HMM with Gaussian observations

I followed the HMM examples from link and tried
to build a simple HMM with multi dimensional Gaussian observations. (adapted model_0, model_1 from the tutorial).
I used the following prior assumptions:
Transition table ← Dirichlet prior
Covariances ← LKJ prior
Mean ← Gaussian prior

The problem is that I get completely wrong results when comparing the true sequence with a Viterbi decoded sequence.
Are there any mistakes in the model definition?

Here is the full model code:

def hmm_model(sequence, args, include_prior=True):
    assert not torch._C._get_tracing_state()
    data_dim = sequence.shape[1]
    seq_length = sequence.shape[0]

    #  If mask=False log_probs of samples are set to 0 inside mask context
    # ==> uses no sampled prior -> cancelled out due to setting to 0
    with poutine.mask(mask=include_prior):
        # Sample from transition prior
        transition_probs = pyro.sample("transition_probs", dist.Dirichlet(torch.ones(args.num_states, args.num_states)

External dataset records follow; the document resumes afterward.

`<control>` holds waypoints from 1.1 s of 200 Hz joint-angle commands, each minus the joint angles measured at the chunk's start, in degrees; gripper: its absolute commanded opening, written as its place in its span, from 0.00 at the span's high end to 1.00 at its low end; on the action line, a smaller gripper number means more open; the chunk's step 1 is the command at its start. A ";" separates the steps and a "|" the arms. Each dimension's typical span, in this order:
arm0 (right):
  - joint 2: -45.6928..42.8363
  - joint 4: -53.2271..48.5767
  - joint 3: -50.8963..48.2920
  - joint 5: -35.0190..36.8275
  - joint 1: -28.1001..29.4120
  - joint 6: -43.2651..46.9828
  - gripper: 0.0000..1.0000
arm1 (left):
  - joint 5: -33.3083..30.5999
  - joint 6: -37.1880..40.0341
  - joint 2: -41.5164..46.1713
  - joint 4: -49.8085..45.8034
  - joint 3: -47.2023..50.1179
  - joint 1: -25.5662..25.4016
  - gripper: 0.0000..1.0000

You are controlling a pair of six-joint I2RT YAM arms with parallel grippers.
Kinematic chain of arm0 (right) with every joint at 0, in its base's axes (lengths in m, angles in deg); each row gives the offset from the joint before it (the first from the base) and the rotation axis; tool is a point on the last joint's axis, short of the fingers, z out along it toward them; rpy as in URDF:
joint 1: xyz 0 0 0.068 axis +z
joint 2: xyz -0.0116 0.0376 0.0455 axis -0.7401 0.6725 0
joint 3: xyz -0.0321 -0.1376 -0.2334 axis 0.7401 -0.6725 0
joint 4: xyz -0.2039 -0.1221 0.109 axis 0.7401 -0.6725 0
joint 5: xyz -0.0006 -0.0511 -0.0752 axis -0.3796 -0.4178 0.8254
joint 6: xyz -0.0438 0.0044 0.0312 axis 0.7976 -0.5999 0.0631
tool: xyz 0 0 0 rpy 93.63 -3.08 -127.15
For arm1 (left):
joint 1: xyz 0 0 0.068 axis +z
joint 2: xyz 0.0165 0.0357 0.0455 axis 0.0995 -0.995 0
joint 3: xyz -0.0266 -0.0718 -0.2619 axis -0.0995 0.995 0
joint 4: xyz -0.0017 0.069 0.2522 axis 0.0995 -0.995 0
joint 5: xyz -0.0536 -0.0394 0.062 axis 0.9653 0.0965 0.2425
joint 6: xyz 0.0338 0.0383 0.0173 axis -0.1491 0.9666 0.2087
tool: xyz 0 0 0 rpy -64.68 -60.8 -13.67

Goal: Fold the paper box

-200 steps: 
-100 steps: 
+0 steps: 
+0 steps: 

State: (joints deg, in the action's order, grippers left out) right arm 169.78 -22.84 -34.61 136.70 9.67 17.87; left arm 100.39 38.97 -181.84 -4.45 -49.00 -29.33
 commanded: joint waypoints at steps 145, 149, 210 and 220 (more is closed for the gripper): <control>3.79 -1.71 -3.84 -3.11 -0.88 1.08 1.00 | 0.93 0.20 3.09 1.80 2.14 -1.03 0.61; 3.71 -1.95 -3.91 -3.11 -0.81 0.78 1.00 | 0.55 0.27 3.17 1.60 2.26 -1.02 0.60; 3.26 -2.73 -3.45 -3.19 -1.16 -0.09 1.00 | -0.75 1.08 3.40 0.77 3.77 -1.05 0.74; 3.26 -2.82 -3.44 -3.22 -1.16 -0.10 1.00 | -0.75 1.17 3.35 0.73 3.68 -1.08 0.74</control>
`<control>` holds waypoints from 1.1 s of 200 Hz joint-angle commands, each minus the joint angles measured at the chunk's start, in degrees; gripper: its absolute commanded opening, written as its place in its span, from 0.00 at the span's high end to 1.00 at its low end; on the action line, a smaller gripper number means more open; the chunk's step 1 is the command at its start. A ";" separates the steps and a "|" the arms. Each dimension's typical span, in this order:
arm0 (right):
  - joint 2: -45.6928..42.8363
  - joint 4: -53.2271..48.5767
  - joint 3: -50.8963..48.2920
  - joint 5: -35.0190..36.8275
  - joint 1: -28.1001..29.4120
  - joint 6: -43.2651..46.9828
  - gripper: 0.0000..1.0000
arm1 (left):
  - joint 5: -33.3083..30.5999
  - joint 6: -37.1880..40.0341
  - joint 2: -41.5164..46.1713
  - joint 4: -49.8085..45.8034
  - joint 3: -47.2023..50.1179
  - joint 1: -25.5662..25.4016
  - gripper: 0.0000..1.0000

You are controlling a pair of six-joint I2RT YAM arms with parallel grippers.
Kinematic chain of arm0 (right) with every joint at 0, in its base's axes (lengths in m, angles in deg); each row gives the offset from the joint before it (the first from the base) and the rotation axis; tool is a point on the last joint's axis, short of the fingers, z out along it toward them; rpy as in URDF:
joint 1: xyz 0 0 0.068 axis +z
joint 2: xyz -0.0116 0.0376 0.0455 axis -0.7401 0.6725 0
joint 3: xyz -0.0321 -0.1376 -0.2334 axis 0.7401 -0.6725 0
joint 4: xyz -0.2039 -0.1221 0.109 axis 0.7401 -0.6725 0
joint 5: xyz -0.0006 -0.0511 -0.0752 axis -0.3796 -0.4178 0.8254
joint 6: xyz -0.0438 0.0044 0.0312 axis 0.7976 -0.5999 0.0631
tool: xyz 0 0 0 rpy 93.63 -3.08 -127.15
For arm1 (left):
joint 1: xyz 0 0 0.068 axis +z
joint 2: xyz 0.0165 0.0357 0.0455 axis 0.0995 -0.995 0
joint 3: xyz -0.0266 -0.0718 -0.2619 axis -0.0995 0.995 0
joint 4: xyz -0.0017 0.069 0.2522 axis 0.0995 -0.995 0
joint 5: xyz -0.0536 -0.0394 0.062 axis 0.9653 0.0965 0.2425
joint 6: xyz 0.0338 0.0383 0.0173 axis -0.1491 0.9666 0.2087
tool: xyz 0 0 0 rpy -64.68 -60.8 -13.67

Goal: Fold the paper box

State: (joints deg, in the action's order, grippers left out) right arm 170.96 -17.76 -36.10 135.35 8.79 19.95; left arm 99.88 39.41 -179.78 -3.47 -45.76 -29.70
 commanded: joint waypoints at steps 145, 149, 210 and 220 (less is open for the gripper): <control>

        # Sample from covariance prior
        theta_probs = pyro.sample("theta_probs", dist.HalfCauchy(torch.ones(data_dim).expand([args.num_states, data_dim]))
        eta = torch.ones(1)
        L_omega_probs = pyro.sample("L_omega_probs", dist.LKJCorrCholesky(data_dim, eta).expand([args.num_states]).to_event(1))
        cov_probs = torch.bmm(theta_probs.sqrt().diag_embed(), L_omega_probs)

        # Sample from mean prior
        mean_probs = pyro.sample('mean_probs', dist.MultivariateNormal(torch.zeros(args.num_states, data_dim),
                                                                       torch.eye(data_dim).expand([args.num_states, data_dim])).to_event(1))

    # Marginalize states and condition on observations
    tones_plate = pyro.plate("tones", data_dim, dim=-1)
    z = 0
    for t in pyro.markov(range(seq_length)):
        z = pyro.sample("z_{}".format(t), dist.Categorical(transition_probs[z]),
                        infer={"enumerate": "parallel"})
        with tones_plate:
            pyro.sample("x_{}".format(t), dist.MultivariateNormal(mean_probs[z], scale_tril=cov_probs[z]),

how are you doing inference? for example are you doing MAP w.r.t. transition_probs?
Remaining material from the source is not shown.